BEGIN

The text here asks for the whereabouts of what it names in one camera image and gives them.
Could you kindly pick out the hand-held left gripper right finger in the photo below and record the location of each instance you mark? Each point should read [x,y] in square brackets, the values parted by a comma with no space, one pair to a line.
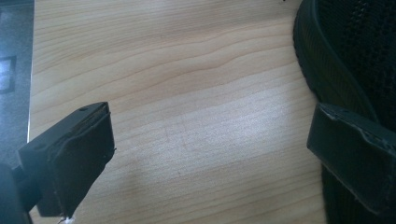
[351,155]

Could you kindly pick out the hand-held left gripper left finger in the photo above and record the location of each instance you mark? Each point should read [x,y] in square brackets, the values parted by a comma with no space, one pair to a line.
[71,155]

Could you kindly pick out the black mesh shoe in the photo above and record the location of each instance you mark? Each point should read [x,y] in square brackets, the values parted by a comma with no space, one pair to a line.
[348,56]

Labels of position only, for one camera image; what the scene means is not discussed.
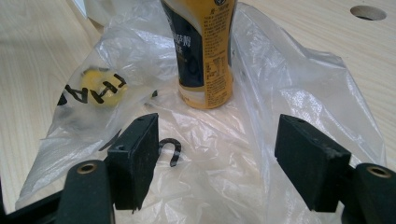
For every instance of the white plastic tray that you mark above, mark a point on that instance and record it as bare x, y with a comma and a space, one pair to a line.
76, 6

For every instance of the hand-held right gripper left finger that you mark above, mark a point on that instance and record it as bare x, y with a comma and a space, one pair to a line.
134, 161

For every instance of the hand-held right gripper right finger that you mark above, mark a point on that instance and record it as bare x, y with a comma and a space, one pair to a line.
311, 161

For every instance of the clear plastic bag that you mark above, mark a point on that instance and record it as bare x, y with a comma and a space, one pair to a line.
218, 174

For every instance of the orange drink bottle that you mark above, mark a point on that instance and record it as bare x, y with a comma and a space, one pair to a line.
205, 56

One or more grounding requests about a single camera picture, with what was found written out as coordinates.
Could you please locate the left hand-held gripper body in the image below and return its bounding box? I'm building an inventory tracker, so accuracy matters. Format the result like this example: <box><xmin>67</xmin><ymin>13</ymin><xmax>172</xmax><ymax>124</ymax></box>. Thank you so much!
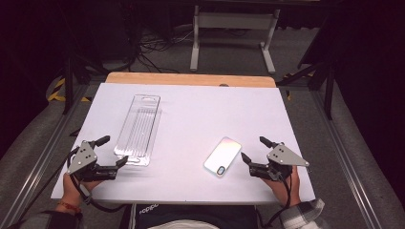
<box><xmin>66</xmin><ymin>139</ymin><xmax>118</xmax><ymax>183</ymax></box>

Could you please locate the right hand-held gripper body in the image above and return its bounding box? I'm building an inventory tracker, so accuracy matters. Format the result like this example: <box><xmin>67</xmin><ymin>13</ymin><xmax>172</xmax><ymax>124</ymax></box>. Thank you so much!
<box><xmin>248</xmin><ymin>142</ymin><xmax>310</xmax><ymax>183</ymax></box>

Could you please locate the iridescent white phone case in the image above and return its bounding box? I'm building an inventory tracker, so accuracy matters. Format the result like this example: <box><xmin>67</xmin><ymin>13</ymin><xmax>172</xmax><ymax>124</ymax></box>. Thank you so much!
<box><xmin>202</xmin><ymin>136</ymin><xmax>243</xmax><ymax>177</ymax></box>

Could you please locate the clear plastic packaging tray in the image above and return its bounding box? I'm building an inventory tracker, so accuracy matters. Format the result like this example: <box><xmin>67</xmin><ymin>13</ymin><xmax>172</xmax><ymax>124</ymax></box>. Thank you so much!
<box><xmin>113</xmin><ymin>94</ymin><xmax>162</xmax><ymax>167</ymax></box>

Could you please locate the person's left hand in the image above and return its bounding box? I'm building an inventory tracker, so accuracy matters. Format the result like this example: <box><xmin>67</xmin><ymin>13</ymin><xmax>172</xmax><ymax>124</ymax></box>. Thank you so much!
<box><xmin>62</xmin><ymin>172</ymin><xmax>103</xmax><ymax>206</ymax></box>

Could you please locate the person's right hand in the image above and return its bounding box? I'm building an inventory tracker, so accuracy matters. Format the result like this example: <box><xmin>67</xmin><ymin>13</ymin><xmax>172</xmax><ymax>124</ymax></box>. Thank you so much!
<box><xmin>262</xmin><ymin>165</ymin><xmax>302</xmax><ymax>208</ymax></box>

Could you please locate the white board sheet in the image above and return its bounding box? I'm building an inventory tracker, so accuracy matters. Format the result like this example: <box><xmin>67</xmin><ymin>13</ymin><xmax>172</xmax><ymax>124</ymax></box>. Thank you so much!
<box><xmin>51</xmin><ymin>82</ymin><xmax>317</xmax><ymax>205</ymax></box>

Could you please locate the black metal stand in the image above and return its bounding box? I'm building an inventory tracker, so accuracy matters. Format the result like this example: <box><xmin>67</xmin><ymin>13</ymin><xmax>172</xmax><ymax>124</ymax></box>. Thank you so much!
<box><xmin>61</xmin><ymin>52</ymin><xmax>110</xmax><ymax>115</ymax></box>
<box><xmin>276</xmin><ymin>59</ymin><xmax>336</xmax><ymax>121</ymax></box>

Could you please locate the yellow black hazard tape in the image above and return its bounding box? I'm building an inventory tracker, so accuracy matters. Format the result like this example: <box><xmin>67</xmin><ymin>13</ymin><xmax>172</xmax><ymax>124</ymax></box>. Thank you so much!
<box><xmin>47</xmin><ymin>77</ymin><xmax>92</xmax><ymax>103</ymax></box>

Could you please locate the person's black clothing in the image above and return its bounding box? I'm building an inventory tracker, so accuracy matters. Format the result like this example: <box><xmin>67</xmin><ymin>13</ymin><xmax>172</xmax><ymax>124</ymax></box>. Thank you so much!
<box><xmin>122</xmin><ymin>203</ymin><xmax>260</xmax><ymax>229</ymax></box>

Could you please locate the right hand-held gripper black cable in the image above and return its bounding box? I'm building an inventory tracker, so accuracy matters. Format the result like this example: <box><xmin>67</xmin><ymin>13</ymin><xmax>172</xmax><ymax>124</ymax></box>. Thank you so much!
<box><xmin>256</xmin><ymin>173</ymin><xmax>294</xmax><ymax>229</ymax></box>

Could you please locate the aluminium rail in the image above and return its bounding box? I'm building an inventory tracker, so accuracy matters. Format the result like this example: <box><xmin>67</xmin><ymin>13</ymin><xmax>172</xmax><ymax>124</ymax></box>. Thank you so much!
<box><xmin>0</xmin><ymin>84</ymin><xmax>91</xmax><ymax>229</ymax></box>
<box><xmin>309</xmin><ymin>90</ymin><xmax>384</xmax><ymax>229</ymax></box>

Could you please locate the red bracelet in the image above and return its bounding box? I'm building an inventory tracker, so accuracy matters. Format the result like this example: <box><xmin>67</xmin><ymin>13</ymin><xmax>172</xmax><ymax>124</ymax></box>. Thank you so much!
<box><xmin>57</xmin><ymin>200</ymin><xmax>82</xmax><ymax>215</ymax></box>

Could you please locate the black cables bundle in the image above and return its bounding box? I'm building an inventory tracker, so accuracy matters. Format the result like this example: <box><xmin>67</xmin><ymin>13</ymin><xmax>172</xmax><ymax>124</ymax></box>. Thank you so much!
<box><xmin>137</xmin><ymin>28</ymin><xmax>196</xmax><ymax>74</ymax></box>

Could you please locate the white metal stand frame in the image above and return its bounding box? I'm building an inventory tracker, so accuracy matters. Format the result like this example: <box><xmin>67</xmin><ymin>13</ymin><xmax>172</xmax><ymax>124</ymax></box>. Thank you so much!
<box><xmin>189</xmin><ymin>5</ymin><xmax>281</xmax><ymax>74</ymax></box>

END

§ **REQUIRED ACTION**
Copy all of the data above exactly. Leave out every picture.

§ **SOLUTION**
The text here asks for the whereabouts of what it names in one camera image and gives them.
Could you kindly pick out the hand-held left gripper right finger in the photo below and record the location of each instance you mark? Each point should read [x,y] in square brackets, the values parted by a comma with no space, one pair to a line.
[351,155]

Could you kindly pick out the hand-held left gripper left finger in the photo above and record the location of each instance you mark? Each point should read [x,y] in square brackets, the values parted by a comma with no space, one pair to a line.
[71,155]

Could you kindly pick out the black mesh shoe in the photo above and record the location of each instance you mark? Each point should read [x,y] in square brackets, the values parted by a comma with no space, one pair to a line.
[348,56]

Labels of position only, for one camera image; what the scene means is not discussed.
For every instance of the white plastic tray that you mark above, mark a point on that instance and record it as bare x, y with a comma and a space, one pair to a line.
76, 6

For every instance of the hand-held right gripper left finger that you mark above, mark a point on that instance and record it as bare x, y with a comma and a space, one pair to a line.
134, 161

For every instance of the hand-held right gripper right finger that you mark above, mark a point on that instance and record it as bare x, y with a comma and a space, one pair to a line.
311, 161

For every instance of the clear plastic bag that you mark above, mark a point on that instance and record it as bare x, y with a comma and a space, one pair to a line.
218, 174

For every instance of the orange drink bottle that you mark above, mark a point on that instance and record it as bare x, y with a comma and a space, one pair to a line.
205, 56

One or more grounding requests about a single camera picture, with what was found written out as coordinates.
Could you please locate the left hand-held gripper body in the image below and return its bounding box? I'm building an inventory tracker, so accuracy matters. Format the result like this example: <box><xmin>67</xmin><ymin>13</ymin><xmax>172</xmax><ymax>124</ymax></box>. Thank you so much!
<box><xmin>66</xmin><ymin>139</ymin><xmax>118</xmax><ymax>183</ymax></box>

Could you please locate the right hand-held gripper body in the image above and return its bounding box? I'm building an inventory tracker, so accuracy matters. Format the result like this example: <box><xmin>67</xmin><ymin>13</ymin><xmax>172</xmax><ymax>124</ymax></box>. Thank you so much!
<box><xmin>248</xmin><ymin>142</ymin><xmax>310</xmax><ymax>183</ymax></box>

Could you please locate the iridescent white phone case in the image above and return its bounding box? I'm building an inventory tracker, so accuracy matters. Format the result like this example: <box><xmin>67</xmin><ymin>13</ymin><xmax>172</xmax><ymax>124</ymax></box>. Thank you so much!
<box><xmin>202</xmin><ymin>136</ymin><xmax>243</xmax><ymax>177</ymax></box>

Could you please locate the clear plastic packaging tray in the image above and return its bounding box? I'm building an inventory tracker, so accuracy matters. Format the result like this example: <box><xmin>67</xmin><ymin>13</ymin><xmax>172</xmax><ymax>124</ymax></box>. Thank you so much!
<box><xmin>113</xmin><ymin>94</ymin><xmax>162</xmax><ymax>167</ymax></box>

Could you please locate the person's left hand in the image above and return its bounding box? I'm building an inventory tracker, so accuracy matters. Format the result like this example: <box><xmin>67</xmin><ymin>13</ymin><xmax>172</xmax><ymax>124</ymax></box>. Thank you so much!
<box><xmin>62</xmin><ymin>172</ymin><xmax>103</xmax><ymax>206</ymax></box>

Could you please locate the person's right hand in the image above and return its bounding box? I'm building an inventory tracker, so accuracy matters. Format the result like this example: <box><xmin>67</xmin><ymin>13</ymin><xmax>172</xmax><ymax>124</ymax></box>. Thank you so much!
<box><xmin>262</xmin><ymin>165</ymin><xmax>302</xmax><ymax>208</ymax></box>

Could you please locate the white board sheet in the image above and return its bounding box? I'm building an inventory tracker, so accuracy matters. Format the result like this example: <box><xmin>67</xmin><ymin>13</ymin><xmax>172</xmax><ymax>124</ymax></box>. Thank you so much!
<box><xmin>51</xmin><ymin>82</ymin><xmax>317</xmax><ymax>205</ymax></box>

Could you please locate the black metal stand in the image above and return its bounding box? I'm building an inventory tracker, so accuracy matters. Format the result like this example: <box><xmin>67</xmin><ymin>13</ymin><xmax>172</xmax><ymax>124</ymax></box>. Thank you so much!
<box><xmin>61</xmin><ymin>52</ymin><xmax>110</xmax><ymax>115</ymax></box>
<box><xmin>276</xmin><ymin>59</ymin><xmax>336</xmax><ymax>121</ymax></box>

Could you please locate the yellow black hazard tape in the image above and return its bounding box? I'm building an inventory tracker, so accuracy matters. Format the result like this example: <box><xmin>67</xmin><ymin>13</ymin><xmax>172</xmax><ymax>124</ymax></box>. Thank you so much!
<box><xmin>47</xmin><ymin>77</ymin><xmax>92</xmax><ymax>103</ymax></box>

Could you please locate the person's black clothing in the image above and return its bounding box? I'm building an inventory tracker, so accuracy matters. Format the result like this example: <box><xmin>67</xmin><ymin>13</ymin><xmax>172</xmax><ymax>124</ymax></box>. Thank you so much!
<box><xmin>122</xmin><ymin>203</ymin><xmax>260</xmax><ymax>229</ymax></box>

Could you please locate the right hand-held gripper black cable in the image above and return its bounding box? I'm building an inventory tracker, so accuracy matters. Format the result like this example: <box><xmin>67</xmin><ymin>13</ymin><xmax>172</xmax><ymax>124</ymax></box>. Thank you so much!
<box><xmin>256</xmin><ymin>173</ymin><xmax>294</xmax><ymax>229</ymax></box>

Could you please locate the aluminium rail in the image above and return its bounding box? I'm building an inventory tracker, so accuracy matters. Format the result like this example: <box><xmin>67</xmin><ymin>13</ymin><xmax>172</xmax><ymax>124</ymax></box>. Thank you so much!
<box><xmin>0</xmin><ymin>84</ymin><xmax>91</xmax><ymax>229</ymax></box>
<box><xmin>309</xmin><ymin>90</ymin><xmax>384</xmax><ymax>229</ymax></box>

Could you please locate the red bracelet in the image above and return its bounding box? I'm building an inventory tracker, so accuracy matters. Format the result like this example: <box><xmin>67</xmin><ymin>13</ymin><xmax>172</xmax><ymax>124</ymax></box>. Thank you so much!
<box><xmin>57</xmin><ymin>200</ymin><xmax>82</xmax><ymax>215</ymax></box>

Could you please locate the black cables bundle in the image above and return its bounding box? I'm building an inventory tracker, so accuracy matters. Format the result like this example: <box><xmin>67</xmin><ymin>13</ymin><xmax>172</xmax><ymax>124</ymax></box>. Thank you so much!
<box><xmin>137</xmin><ymin>28</ymin><xmax>196</xmax><ymax>74</ymax></box>

Could you please locate the white metal stand frame in the image above and return its bounding box? I'm building an inventory tracker, so accuracy matters. Format the result like this example: <box><xmin>67</xmin><ymin>13</ymin><xmax>172</xmax><ymax>124</ymax></box>. Thank you so much!
<box><xmin>189</xmin><ymin>5</ymin><xmax>281</xmax><ymax>74</ymax></box>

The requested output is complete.